### WHAT TO WORK ON:
Everything from the line containing "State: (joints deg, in" through the last line of the data below should be given again exactly, both end lines included and nothing more.

### SUPPLIED DATA:
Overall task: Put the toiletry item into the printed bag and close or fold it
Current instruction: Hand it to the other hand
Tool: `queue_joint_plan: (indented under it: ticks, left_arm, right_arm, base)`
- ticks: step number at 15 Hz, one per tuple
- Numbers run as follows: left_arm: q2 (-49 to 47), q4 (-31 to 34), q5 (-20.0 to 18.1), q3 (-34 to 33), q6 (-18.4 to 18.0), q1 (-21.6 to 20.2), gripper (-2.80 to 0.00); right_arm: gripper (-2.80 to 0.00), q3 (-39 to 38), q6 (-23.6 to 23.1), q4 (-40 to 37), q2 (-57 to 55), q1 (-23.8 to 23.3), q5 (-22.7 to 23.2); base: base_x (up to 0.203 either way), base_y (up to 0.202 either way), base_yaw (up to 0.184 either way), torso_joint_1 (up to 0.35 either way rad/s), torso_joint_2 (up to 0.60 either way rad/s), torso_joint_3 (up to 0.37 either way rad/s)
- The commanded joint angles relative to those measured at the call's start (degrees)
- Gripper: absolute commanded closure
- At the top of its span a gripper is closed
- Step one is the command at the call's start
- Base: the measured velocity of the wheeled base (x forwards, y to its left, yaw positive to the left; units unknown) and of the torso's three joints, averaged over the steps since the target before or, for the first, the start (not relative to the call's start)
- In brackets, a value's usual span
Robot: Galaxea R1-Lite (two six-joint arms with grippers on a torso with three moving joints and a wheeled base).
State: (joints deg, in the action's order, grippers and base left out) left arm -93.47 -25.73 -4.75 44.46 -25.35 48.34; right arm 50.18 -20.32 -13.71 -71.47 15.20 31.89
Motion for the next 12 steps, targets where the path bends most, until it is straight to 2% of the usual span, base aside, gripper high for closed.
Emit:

### RESPONSE FOR THIS EXERCISE:
State: (joints deg, in the action's order, grippers and base left out) left arm -93.47 -25.73 -4.75 44.46 -25.35 48.34; right arm 50.18 -20.32 -13.71 -71.47 15.20 31.89
Motion for the next 12 steps, targets where the path bends most, until it is straight to 2% of the usual span, base aside, gripper high for closed.
Emit:

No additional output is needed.